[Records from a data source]
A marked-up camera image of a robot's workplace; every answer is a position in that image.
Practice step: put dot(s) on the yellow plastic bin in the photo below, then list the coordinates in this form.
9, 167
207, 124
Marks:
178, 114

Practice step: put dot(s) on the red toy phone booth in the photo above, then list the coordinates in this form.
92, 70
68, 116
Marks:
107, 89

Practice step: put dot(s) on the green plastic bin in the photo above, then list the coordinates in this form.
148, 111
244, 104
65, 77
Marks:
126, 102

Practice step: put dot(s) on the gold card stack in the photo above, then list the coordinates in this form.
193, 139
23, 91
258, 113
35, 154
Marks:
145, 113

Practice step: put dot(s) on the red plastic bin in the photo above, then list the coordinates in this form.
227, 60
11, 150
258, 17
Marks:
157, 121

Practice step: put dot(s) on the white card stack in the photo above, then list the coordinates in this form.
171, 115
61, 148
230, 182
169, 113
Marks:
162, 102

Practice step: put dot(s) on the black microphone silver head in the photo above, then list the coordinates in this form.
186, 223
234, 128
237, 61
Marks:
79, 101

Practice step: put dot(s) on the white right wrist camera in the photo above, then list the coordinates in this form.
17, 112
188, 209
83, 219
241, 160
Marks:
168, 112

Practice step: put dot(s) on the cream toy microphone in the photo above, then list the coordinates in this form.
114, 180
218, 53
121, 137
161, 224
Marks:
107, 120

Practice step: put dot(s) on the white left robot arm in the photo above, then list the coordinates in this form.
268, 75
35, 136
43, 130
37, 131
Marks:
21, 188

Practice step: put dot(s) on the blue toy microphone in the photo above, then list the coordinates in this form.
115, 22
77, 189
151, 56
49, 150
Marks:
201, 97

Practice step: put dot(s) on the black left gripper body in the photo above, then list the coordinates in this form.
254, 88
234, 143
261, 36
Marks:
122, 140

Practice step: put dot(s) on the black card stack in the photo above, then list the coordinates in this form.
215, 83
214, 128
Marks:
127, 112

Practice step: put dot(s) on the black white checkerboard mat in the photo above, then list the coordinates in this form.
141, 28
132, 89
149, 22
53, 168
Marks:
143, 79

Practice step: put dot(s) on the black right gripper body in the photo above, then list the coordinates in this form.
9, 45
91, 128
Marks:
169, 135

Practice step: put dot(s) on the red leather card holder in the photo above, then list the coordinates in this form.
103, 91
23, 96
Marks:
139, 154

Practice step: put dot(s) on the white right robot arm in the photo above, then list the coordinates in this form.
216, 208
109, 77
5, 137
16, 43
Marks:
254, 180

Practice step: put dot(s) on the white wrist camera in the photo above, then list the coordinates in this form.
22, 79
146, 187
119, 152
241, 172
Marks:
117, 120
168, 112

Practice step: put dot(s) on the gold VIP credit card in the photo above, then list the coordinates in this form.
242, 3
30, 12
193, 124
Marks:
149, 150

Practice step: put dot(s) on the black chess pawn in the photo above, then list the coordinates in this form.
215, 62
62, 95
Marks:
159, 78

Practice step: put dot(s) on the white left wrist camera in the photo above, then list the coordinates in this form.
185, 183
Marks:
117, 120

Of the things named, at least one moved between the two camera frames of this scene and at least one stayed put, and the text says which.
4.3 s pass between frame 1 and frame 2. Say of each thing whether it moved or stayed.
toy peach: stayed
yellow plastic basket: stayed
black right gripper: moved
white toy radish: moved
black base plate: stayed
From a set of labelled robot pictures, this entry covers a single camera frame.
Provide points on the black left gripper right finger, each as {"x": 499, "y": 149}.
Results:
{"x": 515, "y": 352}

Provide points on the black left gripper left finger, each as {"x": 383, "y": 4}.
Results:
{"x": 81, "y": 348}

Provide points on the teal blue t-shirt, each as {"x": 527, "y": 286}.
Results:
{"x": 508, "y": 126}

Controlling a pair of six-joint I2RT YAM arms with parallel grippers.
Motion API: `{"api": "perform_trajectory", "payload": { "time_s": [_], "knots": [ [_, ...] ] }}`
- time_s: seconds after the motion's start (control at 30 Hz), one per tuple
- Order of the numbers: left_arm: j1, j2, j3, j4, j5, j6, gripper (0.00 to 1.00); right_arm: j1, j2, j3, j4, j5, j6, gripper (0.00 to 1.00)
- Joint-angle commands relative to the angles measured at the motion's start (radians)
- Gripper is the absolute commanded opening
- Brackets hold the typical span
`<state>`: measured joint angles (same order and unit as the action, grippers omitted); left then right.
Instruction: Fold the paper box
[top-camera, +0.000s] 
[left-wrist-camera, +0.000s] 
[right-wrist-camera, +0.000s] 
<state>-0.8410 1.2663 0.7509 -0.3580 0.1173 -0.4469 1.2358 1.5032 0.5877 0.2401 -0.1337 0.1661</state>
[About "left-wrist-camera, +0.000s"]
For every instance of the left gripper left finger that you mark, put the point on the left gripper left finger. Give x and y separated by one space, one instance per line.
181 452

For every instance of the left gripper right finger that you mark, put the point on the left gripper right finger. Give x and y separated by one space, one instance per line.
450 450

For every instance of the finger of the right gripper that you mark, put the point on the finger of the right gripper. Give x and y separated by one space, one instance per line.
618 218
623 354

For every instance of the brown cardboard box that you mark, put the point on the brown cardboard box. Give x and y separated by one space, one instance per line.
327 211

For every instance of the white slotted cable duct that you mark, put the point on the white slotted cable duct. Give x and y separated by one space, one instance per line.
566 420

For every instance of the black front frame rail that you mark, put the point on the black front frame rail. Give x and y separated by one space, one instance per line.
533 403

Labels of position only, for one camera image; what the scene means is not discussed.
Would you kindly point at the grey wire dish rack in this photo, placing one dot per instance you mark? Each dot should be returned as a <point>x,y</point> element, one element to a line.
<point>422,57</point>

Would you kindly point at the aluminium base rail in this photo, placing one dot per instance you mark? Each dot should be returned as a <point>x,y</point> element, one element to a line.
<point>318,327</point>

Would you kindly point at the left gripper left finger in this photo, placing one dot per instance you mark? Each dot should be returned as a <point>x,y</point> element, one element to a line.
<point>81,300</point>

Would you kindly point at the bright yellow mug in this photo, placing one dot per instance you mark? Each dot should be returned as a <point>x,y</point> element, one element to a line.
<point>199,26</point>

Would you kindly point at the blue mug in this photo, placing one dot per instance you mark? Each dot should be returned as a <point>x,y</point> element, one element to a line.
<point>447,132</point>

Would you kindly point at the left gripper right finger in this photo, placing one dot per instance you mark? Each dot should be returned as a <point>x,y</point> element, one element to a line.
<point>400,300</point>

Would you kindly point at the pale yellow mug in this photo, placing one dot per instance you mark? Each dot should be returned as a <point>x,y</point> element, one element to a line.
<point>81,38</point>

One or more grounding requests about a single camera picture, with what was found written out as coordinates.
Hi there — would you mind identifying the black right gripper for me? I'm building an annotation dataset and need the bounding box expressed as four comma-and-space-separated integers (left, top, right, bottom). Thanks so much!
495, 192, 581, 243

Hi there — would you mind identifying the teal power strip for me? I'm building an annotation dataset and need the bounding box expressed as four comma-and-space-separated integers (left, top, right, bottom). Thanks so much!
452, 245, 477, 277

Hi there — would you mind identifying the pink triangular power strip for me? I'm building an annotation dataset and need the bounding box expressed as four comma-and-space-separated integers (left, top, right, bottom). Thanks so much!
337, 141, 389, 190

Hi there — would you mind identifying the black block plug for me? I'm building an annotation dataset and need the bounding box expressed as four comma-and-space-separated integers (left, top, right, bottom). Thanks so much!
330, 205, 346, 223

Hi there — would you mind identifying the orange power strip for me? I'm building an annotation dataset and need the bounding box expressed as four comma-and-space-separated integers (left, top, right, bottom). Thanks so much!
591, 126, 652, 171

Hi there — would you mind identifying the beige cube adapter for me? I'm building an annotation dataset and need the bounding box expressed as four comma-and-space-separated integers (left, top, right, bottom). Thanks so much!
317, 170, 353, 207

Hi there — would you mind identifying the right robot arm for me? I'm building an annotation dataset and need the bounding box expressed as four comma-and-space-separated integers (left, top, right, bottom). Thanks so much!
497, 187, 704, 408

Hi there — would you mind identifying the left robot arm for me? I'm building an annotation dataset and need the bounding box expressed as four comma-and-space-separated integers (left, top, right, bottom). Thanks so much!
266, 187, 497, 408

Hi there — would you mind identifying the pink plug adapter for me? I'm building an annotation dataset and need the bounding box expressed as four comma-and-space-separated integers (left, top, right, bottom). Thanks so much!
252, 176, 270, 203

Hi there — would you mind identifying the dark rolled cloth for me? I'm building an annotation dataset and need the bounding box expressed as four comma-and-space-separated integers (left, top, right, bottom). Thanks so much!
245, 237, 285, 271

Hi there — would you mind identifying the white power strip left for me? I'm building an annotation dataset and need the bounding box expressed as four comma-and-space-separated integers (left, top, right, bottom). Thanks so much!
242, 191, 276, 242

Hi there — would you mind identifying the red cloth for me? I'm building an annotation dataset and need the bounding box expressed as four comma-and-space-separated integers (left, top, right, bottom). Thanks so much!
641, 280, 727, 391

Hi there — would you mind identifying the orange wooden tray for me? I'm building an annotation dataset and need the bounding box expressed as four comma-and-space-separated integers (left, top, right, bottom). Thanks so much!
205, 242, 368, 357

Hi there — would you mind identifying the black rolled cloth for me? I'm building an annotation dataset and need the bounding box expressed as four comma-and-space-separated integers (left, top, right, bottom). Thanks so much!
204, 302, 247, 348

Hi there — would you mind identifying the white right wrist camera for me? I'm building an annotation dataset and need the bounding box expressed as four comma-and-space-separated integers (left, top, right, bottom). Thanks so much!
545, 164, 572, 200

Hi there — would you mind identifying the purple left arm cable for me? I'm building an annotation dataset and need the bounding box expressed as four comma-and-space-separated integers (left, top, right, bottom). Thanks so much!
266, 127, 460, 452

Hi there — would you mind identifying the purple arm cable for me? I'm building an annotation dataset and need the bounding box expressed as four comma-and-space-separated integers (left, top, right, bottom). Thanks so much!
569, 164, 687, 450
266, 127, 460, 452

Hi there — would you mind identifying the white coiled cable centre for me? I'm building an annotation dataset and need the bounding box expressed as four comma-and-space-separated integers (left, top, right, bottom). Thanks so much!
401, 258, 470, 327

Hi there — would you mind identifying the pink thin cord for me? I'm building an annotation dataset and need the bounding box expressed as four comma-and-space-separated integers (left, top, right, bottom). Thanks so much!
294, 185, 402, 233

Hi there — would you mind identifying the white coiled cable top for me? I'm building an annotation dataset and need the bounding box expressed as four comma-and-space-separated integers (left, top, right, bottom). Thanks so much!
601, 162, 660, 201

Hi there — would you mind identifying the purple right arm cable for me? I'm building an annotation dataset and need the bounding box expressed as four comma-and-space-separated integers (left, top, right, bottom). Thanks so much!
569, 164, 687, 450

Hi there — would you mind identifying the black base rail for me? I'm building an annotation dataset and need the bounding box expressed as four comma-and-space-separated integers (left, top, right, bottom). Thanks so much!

_ABOUT THIS TASK:_
What is asked for is an exact copy of the lines above from the one containing "Would you kindly point at the bright" through the one containing "Would you kindly point at the pale", and only those.

_SOLVED PROBLEM:_
Would you kindly point at the bright yellow mug in this photo, placing one dot per instance you mark? Each dot should be returned as a <point>x,y</point> element, one element to a line.
<point>199,26</point>

Would you kindly point at the blue mug in this photo, placing one dot per instance you mark? Each dot should be returned as a <point>x,y</point> element, one element to a line.
<point>447,132</point>

Would you kindly point at the left gripper right finger in this photo, placing one dot per instance you mark? Each dot should be returned as a <point>x,y</point> element, one element to a line.
<point>400,300</point>

Would you kindly point at the pale yellow mug in this photo, placing one dot per instance you mark? Each dot should be returned as a <point>x,y</point> element, one element to a line.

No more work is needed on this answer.